§ **Assigned task**
Print, from the listing below, the lines starting at the line containing "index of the" and ending at the line containing "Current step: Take", exactly as they stand, and print nothing else.

§ **The data**
=======
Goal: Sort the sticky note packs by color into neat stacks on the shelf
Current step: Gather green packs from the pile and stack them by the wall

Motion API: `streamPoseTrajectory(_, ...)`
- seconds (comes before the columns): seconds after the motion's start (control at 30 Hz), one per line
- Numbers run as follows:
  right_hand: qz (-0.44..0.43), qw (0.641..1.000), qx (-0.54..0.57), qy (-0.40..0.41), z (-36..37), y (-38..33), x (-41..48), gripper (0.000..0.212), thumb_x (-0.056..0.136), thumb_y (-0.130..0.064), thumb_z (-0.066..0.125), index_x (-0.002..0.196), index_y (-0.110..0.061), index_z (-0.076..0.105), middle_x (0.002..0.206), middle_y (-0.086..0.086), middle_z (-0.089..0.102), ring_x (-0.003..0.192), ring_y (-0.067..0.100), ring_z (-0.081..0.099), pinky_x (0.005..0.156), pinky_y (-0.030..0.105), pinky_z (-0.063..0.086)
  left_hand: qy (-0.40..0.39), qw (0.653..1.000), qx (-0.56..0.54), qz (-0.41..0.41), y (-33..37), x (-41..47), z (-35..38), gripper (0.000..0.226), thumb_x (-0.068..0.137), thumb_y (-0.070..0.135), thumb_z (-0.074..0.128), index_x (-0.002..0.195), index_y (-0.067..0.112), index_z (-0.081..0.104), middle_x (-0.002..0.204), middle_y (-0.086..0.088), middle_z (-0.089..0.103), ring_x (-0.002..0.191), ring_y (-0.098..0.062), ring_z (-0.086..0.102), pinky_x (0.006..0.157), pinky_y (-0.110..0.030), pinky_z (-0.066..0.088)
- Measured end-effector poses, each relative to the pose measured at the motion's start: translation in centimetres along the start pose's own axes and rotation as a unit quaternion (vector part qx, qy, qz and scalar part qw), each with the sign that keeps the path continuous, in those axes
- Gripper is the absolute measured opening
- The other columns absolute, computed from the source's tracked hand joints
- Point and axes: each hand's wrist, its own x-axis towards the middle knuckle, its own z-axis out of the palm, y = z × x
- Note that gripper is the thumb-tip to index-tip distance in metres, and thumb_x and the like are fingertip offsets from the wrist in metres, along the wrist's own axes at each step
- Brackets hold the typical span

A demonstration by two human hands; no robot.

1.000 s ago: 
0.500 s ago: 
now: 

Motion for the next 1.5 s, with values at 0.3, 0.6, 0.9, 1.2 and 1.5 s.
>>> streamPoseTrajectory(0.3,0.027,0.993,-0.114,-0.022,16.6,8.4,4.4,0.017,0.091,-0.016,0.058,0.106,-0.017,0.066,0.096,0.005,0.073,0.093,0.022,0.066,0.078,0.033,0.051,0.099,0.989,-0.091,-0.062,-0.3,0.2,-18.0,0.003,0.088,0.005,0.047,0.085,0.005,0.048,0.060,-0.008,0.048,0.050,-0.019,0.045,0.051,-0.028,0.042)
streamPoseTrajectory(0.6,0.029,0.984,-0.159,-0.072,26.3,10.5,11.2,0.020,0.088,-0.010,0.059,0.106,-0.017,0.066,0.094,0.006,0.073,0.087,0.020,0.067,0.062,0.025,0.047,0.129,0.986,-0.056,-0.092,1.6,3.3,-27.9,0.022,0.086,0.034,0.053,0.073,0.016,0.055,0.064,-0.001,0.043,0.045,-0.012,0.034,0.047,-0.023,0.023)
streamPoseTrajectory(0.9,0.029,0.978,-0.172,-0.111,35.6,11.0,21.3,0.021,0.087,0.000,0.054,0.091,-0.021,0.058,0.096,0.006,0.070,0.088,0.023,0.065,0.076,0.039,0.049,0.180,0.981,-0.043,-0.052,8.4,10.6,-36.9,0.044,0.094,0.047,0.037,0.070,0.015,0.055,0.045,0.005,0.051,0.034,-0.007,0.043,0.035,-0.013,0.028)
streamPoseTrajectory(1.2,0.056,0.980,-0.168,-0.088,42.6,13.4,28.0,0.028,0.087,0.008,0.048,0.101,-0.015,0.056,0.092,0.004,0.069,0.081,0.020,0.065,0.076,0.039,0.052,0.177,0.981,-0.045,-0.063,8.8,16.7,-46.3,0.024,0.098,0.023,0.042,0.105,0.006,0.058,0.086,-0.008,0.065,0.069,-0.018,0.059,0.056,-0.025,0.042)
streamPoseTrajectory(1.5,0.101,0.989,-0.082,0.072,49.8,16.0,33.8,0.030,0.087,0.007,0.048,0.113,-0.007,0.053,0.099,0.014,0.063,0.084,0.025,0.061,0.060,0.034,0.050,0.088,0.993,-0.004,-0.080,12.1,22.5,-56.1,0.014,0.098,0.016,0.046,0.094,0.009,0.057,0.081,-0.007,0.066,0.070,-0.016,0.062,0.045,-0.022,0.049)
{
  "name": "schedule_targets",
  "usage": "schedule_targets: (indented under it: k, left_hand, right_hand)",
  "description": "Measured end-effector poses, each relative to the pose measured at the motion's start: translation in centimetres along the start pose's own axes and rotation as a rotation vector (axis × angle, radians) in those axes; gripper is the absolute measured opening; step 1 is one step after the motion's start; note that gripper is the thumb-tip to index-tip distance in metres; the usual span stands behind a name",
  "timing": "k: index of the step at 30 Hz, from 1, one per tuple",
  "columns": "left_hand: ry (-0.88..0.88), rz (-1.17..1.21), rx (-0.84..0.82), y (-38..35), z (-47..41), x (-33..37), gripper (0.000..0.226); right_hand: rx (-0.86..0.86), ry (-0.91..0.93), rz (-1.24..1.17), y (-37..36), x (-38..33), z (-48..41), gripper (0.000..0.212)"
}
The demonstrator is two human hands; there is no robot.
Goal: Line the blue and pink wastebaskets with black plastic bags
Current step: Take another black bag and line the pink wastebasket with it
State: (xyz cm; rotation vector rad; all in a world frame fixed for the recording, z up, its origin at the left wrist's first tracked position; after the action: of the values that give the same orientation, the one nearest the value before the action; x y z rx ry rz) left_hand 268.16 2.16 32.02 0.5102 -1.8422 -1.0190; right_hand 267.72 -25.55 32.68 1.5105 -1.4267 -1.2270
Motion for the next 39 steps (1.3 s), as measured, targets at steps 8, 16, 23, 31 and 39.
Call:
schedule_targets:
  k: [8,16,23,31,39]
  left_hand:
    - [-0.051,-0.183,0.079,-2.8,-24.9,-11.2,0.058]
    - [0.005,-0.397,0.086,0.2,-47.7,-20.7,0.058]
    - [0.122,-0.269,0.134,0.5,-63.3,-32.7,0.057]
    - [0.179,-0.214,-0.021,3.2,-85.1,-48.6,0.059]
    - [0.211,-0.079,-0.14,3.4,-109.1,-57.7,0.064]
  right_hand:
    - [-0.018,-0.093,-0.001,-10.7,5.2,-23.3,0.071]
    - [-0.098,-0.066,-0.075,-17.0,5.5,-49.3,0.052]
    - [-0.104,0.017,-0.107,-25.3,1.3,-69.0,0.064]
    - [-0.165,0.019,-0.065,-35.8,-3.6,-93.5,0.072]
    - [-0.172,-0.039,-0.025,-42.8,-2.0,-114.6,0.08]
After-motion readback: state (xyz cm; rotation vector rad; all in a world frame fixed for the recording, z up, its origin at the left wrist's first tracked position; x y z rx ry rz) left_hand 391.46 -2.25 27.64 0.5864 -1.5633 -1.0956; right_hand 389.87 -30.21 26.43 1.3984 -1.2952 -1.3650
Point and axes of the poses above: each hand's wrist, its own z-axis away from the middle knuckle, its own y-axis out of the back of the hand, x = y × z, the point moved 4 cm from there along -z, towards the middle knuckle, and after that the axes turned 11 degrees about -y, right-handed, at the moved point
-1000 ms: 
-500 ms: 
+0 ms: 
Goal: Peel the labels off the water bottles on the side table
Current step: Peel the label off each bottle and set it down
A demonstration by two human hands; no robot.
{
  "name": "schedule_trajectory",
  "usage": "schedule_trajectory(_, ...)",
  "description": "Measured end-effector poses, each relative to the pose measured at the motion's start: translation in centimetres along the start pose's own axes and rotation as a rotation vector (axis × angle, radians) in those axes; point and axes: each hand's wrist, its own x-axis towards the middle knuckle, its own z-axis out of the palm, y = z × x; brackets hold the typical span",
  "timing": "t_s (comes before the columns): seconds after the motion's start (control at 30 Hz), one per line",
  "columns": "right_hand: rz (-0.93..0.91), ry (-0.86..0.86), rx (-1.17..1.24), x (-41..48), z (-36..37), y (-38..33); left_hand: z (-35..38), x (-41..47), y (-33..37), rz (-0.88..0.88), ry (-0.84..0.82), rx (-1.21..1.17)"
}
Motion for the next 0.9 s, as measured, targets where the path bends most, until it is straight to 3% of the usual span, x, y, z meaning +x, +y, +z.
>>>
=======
§ **Answer to the problem**
  "timing": "k: index of the step at 30 Hz, from 1, one per tuple",
  "columns": "left_hand: ry (-0.88..0.88), rz (-1.17..1.21), rx (-0.84..0.82), y (-38..35), z (-47..41), x (-33..37), gripper (0.000..0.226); right_hand: rx (-0.86..0.86), ry (-0.91..0.93), rz (-1.24..1.17), y (-37..36), x (-38..33), z (-48..41), gripper (0.000..0.212)"
}
The demonstrator is two human hands; there is no robot.
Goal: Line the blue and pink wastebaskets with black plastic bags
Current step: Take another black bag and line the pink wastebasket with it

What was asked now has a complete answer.